A41O-07
The impacts of the 2014 eruption of Holuhraun in Iceland: the tropospheric equivalent of Mount Pinatubo

Thursday, 17 December 2015: 09:30
3014 (Moscone West)
James Matthew Haywood1, Florent Malavelle2, Andy Jones3, Nicolas Bellouin4, Olivier Boucher5, Sophie Bauduin6, Ken S Carslaw7, Lieven Clarisse8, Hugh Coe9, M Dalvi3, Sandhip Dhomse7, Andrew Gettelman10, Dan Grosvenor7, Margaret E Hartley11, Ben Thomas Johnson3, Colin Johnson3, Jeff Knight3, Jon Egill Kristjansson12, Graham Mann7, Fiona M O'connor13, Steven E Platnick14, Anja Schmidt7, Graeme L Stephens15, Hanii Takahashi16, Richard Philip Allan17 and Matt Hawcroft18, (1)University of Exeter, Exeter, EX4, United Kingdom, (2)University of Exeter, Exeter, United Kingdom, (3)Met Office Hadley center for Climate Change, Exeter, United Kingdom, (4)University of Reading, Department of Meteorology, Reading, United Kingdom, (5)LMD, Paris Cedex 05, France, (6)Université Libre de Bruxelles, Brussels, Belgium, (7)University of Leeds, Leeds, United Kingdom, (8)Université Libre de Bruxelles, Bruxelles, Belgium, (9)University of Manchester, School of Earth, Atmospheric and Environmental Sciences, Manchester, United Kingdom, (10)National Center for Atmospheric Research, Boulder, CO, United States, (11)University of Cambridge, Cambridge, United Kingdom, (12)University of Oslo, Department of geosciences, Oslo, Norway, (13)UK Met Office, Exeter, United Kingdom, (14)NASA Goddard Space Flight Center, Greenbelt, MD, United States, (15)NASA Jet Propulsion Laboratory, Pasadena, CA, United States, (16)Jet Propulsion Laboratory, California Institute of Technology, Pasadena, CA, United States, (17)University of Reading, READING, United Kingdom, (18)University of Exeter, CEMPS, Exeter, United Kingdom
Abstract:
During the period 31st August September 2014- 28th February 2015, a significant fissure eruption occurred in the Holuhraun area of Iceland.

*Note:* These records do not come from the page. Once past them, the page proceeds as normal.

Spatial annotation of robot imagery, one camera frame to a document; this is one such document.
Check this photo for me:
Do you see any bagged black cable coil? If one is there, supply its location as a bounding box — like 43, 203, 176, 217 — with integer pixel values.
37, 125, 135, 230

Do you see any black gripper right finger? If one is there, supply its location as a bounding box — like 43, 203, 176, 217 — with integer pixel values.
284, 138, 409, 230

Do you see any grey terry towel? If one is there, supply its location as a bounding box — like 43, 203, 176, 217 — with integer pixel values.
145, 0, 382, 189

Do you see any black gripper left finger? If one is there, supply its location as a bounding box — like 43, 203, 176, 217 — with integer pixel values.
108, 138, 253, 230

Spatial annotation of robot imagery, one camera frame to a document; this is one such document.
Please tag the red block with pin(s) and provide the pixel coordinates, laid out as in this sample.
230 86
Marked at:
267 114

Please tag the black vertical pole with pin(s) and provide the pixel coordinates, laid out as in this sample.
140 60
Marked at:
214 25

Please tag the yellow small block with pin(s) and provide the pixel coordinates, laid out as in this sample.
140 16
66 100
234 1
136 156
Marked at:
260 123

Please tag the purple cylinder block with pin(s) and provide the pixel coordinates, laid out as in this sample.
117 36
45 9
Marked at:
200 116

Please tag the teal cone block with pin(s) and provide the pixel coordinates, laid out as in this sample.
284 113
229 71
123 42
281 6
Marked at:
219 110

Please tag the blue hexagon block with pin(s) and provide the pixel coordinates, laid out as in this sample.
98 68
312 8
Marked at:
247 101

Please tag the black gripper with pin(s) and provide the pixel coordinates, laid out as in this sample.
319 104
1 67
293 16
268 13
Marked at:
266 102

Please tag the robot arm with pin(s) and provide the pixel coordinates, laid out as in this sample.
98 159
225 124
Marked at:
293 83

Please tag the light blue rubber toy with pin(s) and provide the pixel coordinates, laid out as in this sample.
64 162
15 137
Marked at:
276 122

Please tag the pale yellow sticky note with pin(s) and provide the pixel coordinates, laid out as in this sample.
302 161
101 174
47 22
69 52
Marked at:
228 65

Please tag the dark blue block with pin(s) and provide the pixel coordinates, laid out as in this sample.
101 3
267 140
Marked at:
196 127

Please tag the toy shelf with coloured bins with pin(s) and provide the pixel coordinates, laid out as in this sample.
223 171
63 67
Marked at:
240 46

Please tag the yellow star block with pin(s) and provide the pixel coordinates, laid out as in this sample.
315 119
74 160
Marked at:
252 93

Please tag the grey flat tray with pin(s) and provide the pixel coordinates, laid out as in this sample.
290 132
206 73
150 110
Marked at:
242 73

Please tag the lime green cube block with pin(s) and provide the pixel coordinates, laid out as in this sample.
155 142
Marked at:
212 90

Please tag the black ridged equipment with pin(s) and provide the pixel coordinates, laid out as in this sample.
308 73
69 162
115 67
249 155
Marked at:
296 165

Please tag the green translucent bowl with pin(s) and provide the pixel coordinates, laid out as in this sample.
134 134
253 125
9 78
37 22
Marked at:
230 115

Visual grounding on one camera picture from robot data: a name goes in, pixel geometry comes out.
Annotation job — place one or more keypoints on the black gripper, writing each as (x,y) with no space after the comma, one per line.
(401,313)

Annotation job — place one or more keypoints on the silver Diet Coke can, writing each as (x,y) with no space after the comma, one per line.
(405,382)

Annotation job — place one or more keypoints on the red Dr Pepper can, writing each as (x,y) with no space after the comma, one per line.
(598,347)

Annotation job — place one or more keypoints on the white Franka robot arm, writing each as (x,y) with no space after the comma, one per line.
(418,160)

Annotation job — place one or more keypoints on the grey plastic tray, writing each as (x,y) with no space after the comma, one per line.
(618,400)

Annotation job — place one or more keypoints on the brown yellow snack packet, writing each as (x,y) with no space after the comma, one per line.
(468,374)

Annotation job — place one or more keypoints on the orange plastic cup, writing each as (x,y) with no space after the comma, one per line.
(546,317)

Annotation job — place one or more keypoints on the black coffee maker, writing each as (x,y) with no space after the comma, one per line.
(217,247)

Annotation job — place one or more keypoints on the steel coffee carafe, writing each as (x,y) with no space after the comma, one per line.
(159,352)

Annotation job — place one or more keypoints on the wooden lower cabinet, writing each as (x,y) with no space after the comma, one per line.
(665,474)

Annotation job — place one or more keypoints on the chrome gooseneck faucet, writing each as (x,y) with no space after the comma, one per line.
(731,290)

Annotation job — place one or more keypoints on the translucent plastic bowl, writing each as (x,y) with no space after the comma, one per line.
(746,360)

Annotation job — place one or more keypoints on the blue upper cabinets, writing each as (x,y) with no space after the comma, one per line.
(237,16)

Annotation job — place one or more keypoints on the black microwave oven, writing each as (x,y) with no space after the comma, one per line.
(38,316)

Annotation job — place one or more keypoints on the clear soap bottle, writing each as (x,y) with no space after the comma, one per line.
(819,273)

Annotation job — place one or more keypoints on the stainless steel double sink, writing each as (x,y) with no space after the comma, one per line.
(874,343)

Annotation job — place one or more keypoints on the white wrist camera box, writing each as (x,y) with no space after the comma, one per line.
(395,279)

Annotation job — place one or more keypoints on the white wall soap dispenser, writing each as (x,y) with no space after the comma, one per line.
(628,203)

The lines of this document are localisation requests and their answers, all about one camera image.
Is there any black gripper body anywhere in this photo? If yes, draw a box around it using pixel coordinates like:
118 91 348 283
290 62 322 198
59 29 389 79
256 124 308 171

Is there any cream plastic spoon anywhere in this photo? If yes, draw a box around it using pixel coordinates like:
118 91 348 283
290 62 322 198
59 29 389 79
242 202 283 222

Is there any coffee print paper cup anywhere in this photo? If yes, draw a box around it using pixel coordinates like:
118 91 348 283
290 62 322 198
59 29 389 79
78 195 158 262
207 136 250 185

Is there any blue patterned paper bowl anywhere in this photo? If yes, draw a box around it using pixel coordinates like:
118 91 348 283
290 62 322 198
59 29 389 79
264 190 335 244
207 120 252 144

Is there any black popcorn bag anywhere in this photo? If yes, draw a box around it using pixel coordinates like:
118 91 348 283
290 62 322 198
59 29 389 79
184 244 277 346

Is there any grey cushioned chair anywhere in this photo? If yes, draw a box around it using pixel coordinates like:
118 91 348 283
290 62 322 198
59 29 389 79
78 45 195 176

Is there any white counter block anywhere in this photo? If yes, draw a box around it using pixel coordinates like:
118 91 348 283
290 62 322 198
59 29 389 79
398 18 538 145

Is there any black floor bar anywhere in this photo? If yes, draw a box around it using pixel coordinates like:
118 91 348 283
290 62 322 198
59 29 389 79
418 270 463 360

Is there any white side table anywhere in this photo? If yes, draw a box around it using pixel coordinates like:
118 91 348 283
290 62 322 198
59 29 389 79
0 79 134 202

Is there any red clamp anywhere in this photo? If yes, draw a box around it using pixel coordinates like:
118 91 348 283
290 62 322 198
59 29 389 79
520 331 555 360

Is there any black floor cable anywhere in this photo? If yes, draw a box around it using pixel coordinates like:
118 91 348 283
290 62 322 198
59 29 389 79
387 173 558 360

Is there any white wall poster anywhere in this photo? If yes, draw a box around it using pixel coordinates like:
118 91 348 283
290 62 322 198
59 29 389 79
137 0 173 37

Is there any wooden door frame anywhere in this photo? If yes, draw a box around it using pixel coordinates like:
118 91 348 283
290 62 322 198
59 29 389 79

Unlike the well documented eruption of Eyjafjallajökull in 2010, this eruption has received relatively little public attention as the emissions are at low altitude, there is little accompanying ash, and thus there has not been any impact on trans-Atlantic air-traffic. However, the emission rates of sulphur dioxide from the eruption during the first two months was at least four times those from the entire 28 European member states and the continuous nature of the eruption means that by the end of the eruption, the emissions of sulphur dioxide exceeded the total annual emission targets of all of Europe. We provide a comprehensive global modelling estimate of the impact on cloud microphysics and show that the empirical relationship between degassed sulphur and TiO2/FeO ratios derived from prior Icelandic basaltic flood lava has undoubted utility. The impact of the sulphur dioxide cloud droplet size is clearly identified in satellite retrievals over the entire North Atlantic. Pristine clouds of lesser reflectivity were replaced by polluted clouds of higher reflectivity. This eruption provides an ideal test bed for validating models and inter-comparing observations of aerosol-cloud-interactions. Simulations with HadGEM3 including a detailed aerosol-microphysical scheme show excellent agreement with observations of cloud effective radius and cloud droplet number concentration and we use the model to assess the detectability of other variables such as aerosol optical depth, cloud liquid water path, cloud optical depth and radiation forcing. We conclude that, just as the explosive eruption of Pinatubo into the stratosphere provided the basis for many model and satellite analysis and inter-comparisons, the Holuhraun eruption provides a similar counterpart for focussing analyses of tropospheric cloud-aerosol interactions.